We’ll that’s very weird and unexpected. Is there any data for TestSwitch2 older than 61 minutes?
It’s clearly a wrong result and I suspect the problem is in the add-on. Just because you’ve moved into a new bucket doesn’t mean the earlier bucket should be ignored.
That’s indeed what happens in the persistence extensions. The extensions don’t consider the specific underlying service at all (except for differences between just Queryable and Modifiable). It stays away from the details of the persistence services implementation.
This reminds me again of the discussion about pushing these calculations in the actual service, so the db itself can use an optimized method. I wonder if that would give different results. I believe there are some statistical methods in rrd4j.
Either way, the query function or rrd4j is IMO wrong and needs to be fixed independently of the statistical extensions. Even if you extend beyond the time of the earliest data shold not result in zero results.

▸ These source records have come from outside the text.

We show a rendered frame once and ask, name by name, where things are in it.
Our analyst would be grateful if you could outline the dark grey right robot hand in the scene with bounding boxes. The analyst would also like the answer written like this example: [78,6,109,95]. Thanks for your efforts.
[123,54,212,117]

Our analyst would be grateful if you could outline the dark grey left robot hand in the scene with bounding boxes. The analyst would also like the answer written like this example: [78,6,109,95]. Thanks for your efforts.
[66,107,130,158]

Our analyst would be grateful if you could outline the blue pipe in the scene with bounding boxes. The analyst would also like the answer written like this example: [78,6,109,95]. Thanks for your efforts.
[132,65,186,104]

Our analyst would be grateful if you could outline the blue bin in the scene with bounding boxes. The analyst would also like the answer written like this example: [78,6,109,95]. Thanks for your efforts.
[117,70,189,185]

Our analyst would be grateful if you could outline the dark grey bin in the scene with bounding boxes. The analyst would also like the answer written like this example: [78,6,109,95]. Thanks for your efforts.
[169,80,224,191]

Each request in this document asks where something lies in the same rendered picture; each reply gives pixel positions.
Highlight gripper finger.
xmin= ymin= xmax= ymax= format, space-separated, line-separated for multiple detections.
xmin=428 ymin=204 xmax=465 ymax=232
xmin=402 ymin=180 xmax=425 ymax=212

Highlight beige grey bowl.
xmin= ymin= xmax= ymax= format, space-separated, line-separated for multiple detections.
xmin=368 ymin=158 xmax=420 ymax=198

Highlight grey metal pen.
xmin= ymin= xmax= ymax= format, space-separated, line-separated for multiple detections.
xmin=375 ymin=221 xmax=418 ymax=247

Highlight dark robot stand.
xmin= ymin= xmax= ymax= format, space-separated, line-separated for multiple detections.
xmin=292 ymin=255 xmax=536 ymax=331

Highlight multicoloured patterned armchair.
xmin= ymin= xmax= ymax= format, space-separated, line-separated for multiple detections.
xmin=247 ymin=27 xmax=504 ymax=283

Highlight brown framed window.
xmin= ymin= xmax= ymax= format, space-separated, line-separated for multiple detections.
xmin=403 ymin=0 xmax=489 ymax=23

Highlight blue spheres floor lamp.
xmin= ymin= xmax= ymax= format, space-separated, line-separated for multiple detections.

I can see there being fewer results as the time period spans across buckets if it’s the case that it normalizes the data (i.e. if you’ve moved into a one record per hour bucket, the one record per minute values are averaged to get one per hour even for the more recent values. That kind of makes sense. But the results @jimtng shows do not make any sense to me.
rrd4j is REALLY not suitable for retrieving the data back for general analysis.
Take this for example: you have 5 changes occurring consecutively within 500ms.
The minimum granularity for rrd4j is one second. So none of those data will actually be persisted. They’ll be discarded.
So you’ll get this
19:58:18.255 [WARN ] [rd4j.internal.RRD4jPersistenceService] - Could not persist 'TestSwitch1' to rrd4j database: Bad sample time: 1727344680. Last update time was 1727344693, at least one second step is required
It’s OK for analysis if you understand the limitations and those limitations don’t matter to your use case. It’s not common in a home automation context where doing analysis on three events happening within a second is meaningful. Most of the time it’s going to be seconds to minutes to hours and rrd4j is fine for that.
But either way, it makes no sense to get 713 records for the past 60 minutes but only 61 for the past two hours and none from more than a year ago (note, IIRC rrd4j does get rid of records older than two years). There is something incorrect in how the queries are being done in the add-on above and beyond the built in quirks on how rrd4j works.